Dwellings
Anyone wishing to survive the harsh weather of the Yorkshire Dales for any period of time is forced by necessity to build some sort of shelter. The hunters of the Palaeolithic may have chosen cave mouths or tents made from animal skin, but until new evidence is discovered we can only speculate. The Mesolithic hunter-gatherers who exploited the animal resources around Malham Tarn left evidence of campfires, but no structures have been found. Chapel Cave overlooking the Tarn was used but may simply have been a lookout post rather than an overnight shelter. During the Neolithic and Bronze Age, several caves in the Dales had evidence for fires and pottery, Elbolton Cave and Thaw Head Cave are two well-known examples. Such places were always cold, dark and damp however so it seems unlikely that we are seeing domestic occupation.
Field archaeologists investigating the enigmatic burnt mounds of Swaledale and Wensleydale have noticed faint circles of stones near some of them and concluded that they may be evidence for tent shelters built while people were participating in the feasting or ritual cleansing/sweat lodge activities associated with the burnt mounds. These seem to date from the late Neolithic through to the middle Bronze Age.
By the later Bronze Age we find the first evidence for permanent occupation. Very few of the hundreds of prehistoric settlement sites identified in the Yorkshire Dales are securely dated but the settlement on Burton Moor seems to be one of the most likely Bronze Age candidates, with its circular stone built huts surrounded by small stone and earth walled enclosures and a wider field system.
Such circular huts are typical of the prehistoric and even Romano-British period in the Dales. They probably had timber, turf or wattle and daub upper walls and timber rafters covered in heather or turf. Huts built with earthen or wooden walls leave no above ground traces but may remain to be discovered through excavation.

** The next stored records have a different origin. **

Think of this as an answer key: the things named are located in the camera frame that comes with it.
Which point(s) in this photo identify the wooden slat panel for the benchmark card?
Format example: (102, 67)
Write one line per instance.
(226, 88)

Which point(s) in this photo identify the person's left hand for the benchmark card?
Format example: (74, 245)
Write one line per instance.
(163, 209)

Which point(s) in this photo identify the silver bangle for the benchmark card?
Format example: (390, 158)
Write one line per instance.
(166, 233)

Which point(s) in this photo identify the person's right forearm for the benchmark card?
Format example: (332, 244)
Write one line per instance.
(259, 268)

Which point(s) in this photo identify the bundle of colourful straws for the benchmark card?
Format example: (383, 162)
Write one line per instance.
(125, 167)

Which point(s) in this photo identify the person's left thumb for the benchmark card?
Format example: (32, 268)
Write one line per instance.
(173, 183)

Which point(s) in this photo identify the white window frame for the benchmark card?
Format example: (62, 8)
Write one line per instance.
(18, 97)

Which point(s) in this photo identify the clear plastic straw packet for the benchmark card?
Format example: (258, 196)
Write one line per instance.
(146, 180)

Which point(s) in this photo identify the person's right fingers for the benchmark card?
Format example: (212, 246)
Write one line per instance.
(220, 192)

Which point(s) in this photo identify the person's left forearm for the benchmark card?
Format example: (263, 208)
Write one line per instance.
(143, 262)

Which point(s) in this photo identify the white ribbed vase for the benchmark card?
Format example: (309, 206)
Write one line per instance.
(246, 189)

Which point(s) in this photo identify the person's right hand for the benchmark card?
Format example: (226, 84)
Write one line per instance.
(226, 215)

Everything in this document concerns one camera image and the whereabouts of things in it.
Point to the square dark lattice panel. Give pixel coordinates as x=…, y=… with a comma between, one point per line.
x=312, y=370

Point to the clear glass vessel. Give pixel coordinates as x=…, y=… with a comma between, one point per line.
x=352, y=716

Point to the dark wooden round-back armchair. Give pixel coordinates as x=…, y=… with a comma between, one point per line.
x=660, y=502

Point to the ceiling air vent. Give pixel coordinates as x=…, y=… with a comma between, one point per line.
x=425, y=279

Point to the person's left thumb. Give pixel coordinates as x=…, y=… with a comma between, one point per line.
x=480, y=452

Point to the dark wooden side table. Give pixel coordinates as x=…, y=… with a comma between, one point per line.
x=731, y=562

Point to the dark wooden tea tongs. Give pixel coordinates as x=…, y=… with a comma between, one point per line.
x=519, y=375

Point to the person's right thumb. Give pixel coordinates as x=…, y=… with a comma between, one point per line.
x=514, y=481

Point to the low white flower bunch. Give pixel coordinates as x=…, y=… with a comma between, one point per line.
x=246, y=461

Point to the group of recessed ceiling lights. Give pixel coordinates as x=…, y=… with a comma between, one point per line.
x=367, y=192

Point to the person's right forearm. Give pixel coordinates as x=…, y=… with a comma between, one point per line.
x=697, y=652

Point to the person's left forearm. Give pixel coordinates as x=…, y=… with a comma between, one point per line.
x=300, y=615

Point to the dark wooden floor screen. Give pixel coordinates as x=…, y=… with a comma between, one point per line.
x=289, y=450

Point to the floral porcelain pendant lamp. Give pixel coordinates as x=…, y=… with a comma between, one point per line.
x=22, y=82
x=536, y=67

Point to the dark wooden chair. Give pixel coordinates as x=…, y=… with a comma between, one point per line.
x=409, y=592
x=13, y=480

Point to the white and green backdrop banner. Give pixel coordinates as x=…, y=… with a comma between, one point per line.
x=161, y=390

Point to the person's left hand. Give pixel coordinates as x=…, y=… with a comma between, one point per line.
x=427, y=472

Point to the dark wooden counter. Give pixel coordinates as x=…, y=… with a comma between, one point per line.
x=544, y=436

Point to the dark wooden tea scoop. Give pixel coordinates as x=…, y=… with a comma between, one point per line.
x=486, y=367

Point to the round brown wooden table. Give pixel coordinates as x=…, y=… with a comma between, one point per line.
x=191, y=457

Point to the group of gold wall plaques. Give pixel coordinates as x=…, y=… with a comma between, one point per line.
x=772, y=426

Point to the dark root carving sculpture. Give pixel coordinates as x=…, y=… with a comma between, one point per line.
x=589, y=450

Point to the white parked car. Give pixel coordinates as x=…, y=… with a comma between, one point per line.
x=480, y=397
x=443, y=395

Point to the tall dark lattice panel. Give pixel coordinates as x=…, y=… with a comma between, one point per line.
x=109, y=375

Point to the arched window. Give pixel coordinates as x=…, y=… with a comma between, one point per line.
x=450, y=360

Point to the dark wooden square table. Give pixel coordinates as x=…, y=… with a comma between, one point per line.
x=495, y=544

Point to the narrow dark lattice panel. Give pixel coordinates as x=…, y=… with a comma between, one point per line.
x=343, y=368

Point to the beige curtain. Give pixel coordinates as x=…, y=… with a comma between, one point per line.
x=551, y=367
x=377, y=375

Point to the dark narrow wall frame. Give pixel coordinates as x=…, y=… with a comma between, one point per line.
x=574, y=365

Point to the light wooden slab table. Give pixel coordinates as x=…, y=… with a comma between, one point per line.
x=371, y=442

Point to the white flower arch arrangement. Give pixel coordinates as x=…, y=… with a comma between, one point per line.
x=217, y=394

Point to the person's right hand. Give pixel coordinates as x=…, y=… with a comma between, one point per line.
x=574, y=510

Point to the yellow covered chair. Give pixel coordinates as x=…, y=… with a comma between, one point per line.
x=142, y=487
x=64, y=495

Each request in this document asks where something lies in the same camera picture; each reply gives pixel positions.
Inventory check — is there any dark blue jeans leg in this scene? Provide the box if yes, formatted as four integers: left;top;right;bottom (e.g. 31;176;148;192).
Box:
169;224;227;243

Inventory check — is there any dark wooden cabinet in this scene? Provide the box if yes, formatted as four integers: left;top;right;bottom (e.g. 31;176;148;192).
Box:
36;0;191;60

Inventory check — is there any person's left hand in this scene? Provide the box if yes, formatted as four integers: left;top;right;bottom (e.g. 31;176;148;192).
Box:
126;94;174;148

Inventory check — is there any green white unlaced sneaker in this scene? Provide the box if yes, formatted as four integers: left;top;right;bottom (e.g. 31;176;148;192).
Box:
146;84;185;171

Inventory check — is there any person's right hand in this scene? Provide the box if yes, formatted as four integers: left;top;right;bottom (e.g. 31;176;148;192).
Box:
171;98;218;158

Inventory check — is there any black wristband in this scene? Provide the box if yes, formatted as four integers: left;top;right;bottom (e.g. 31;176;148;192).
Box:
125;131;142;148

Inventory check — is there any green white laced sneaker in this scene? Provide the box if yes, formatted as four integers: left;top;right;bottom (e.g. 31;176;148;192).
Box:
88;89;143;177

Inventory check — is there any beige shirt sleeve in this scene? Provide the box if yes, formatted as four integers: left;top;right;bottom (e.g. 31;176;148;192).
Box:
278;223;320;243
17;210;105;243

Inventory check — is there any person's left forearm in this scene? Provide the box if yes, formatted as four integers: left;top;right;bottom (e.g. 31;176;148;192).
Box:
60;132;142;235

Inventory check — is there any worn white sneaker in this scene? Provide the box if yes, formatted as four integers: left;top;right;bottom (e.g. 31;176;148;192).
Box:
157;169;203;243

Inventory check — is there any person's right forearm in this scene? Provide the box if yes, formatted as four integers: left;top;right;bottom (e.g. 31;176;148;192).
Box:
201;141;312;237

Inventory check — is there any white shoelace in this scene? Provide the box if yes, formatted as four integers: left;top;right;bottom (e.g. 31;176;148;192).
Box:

The rectangular house shapes characteristic of the Roman period are only seen at Gargrave villa and Bainbridge fort. The native population, such as at Healaugh, continued to prefer curved walls to straight ones. By the time of the Viking invasions things are beginning to change. The 9th century farmhouse at Ribblehead is in the characteristic Viking long house shape and later medieval timber frame and stone houses are all rectangular in shape.
Excavations at Crosedale in the Howgill Fells have revealed the stone foundation walls of a small sub-rectangular building that may have been an early medieval shieling. These were built as summer housing for farmers watching over cattle and sheep brought up from the main settlements to graze on the fells. The excavators suggested that it might have had turf or timber upper walls. The roof may have been covered in turf. The structure was probably occupied from the late 12th to the mid-14th century. Such relatively crude stone, timber and turf structures evolved into more sophisticated timber frame houses during the medieval era.
No medieval timber frame houses survive in the Dales but their components do as for instance in Cracoe where a building survey discovered parts of several cruck houses reused in later stone structures. Fold Farmhouse dates to the Tudor period and is a rare survival of a timber frame house, encased inside a later stone structure.
By the time of the Great Rebuild of the 17th century, timber had become scarce and expensive so the newly prosperous farmers who rebuilt farmhouses like New House, in Bishopdale used stone instead, although here, the roof was at first heather thatched. The great landowners of the Dales from Roman times onwards also displayed their wealth through their homes. Bolton Castle was designed more as a comfortable residence for its lord than as a defensive structure and the culmination of the trend was the fashion for polite architecture among the 18th and 19th century gentry of the Dales where no expense or luxury was spared. Eshton and Swinithwaite Halls are classic examples of complete rebuilds whereas the medieval gatehouse at Bolton Priory was converted by its aristocratic owners into a residence worthy of their status.
The homes of the poorest members of society are much harder to find. From medieval times, many would have been of timber and so have disappeared without trace. Others would have started life as grander structures but ended up in multiple occupancy, evidence for which is also missing except in the historic record. It is not until the 19th century, when housing was deliberately provided for lead miners and mill workers that we find the lower end of the domestic housing scale surviving. Cottages converted from farm buildings for lead miners can be seen along Chapel Street in Grassington, while short, purpose-built mill and quarry workers’ terraces survive in Hebden and Langcliffe.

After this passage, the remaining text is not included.